Some can; some can't. Even for those that can, some users might prefer a solution within GlusterFS - as long as we come up with a coherent model - instead of having to deal with DNS or iptables. One of the major problems that can't be solved that way is separate access controls for each connection group. For example, it might be desirable to allow mounts from a particular machine (or to a particular volume) only through a particular network - both for security reasons and to prevent saturation of a critical network with non-critical traffic. I think Kaushal's connection-group idea is headed in the right direction. We should use UUIDs as much as possible internally, as using either DNS names or IP addresses in this context is error-prone. There should be a way for a CLI user to associate a "nickname" with a particular host, using either its UUID or one of its addresses at the moment of issuing the command.

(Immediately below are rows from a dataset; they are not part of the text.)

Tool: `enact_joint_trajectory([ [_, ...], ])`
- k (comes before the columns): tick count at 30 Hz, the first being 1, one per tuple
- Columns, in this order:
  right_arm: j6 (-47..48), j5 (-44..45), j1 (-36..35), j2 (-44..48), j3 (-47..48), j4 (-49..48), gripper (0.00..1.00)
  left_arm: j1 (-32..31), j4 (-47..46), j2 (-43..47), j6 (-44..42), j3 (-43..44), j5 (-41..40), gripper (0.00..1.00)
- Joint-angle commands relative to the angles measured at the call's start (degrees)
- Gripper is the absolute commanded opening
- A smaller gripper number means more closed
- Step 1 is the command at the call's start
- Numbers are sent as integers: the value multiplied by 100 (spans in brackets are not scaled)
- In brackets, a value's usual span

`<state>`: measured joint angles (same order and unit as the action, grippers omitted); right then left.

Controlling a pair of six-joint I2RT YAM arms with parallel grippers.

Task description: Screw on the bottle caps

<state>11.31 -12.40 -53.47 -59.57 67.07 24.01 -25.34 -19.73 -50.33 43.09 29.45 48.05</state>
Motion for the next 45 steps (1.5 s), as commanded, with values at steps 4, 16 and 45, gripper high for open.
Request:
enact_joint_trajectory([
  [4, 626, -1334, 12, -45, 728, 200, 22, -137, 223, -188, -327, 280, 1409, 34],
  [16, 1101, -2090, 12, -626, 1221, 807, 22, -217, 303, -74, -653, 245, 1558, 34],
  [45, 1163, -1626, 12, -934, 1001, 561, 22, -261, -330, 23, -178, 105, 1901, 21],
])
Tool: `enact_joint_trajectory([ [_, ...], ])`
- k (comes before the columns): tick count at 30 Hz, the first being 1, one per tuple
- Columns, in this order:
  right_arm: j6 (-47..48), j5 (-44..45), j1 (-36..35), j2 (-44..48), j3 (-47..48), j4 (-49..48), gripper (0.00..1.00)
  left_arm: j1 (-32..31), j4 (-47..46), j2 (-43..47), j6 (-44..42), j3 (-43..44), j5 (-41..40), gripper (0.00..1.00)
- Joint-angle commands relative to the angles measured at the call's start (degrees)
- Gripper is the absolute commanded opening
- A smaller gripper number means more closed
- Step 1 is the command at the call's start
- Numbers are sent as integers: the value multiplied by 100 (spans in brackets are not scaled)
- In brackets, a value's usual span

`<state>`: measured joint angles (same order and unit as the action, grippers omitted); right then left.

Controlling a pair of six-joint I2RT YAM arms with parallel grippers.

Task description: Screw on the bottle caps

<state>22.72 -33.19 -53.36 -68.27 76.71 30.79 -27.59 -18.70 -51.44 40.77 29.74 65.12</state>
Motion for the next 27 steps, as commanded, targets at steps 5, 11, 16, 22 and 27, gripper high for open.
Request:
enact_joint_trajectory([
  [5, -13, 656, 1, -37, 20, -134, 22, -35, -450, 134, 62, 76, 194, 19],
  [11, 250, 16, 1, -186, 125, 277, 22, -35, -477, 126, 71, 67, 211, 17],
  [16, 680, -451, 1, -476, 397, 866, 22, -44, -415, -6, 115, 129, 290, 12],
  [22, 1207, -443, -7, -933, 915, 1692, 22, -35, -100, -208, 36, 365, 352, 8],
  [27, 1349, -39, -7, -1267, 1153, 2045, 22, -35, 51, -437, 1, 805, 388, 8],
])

Likewise, there should be a simple way to associate an interface with a connection group, using any of the interface's unique identifiers/properties at the time of association. Attaching that connection-group ID to an incoming connection/interface is pretty trivial, as is adding it to the "identity" that we use for access control. The trickier part is figuring out how to associate a connection group with a client and route appropriately from that end. Do we have connection-group-specific volfiles? How do we specify which one we want? Adding more options to mount.glusterfs doesn't seem all that appealing, but I don't really see any way around it (obviously without the options or special configuration the behavior should be as it is now). The glusterd changes to handle this are likely to be pretty tedious, but IMO they're necessary to support some users' requirements.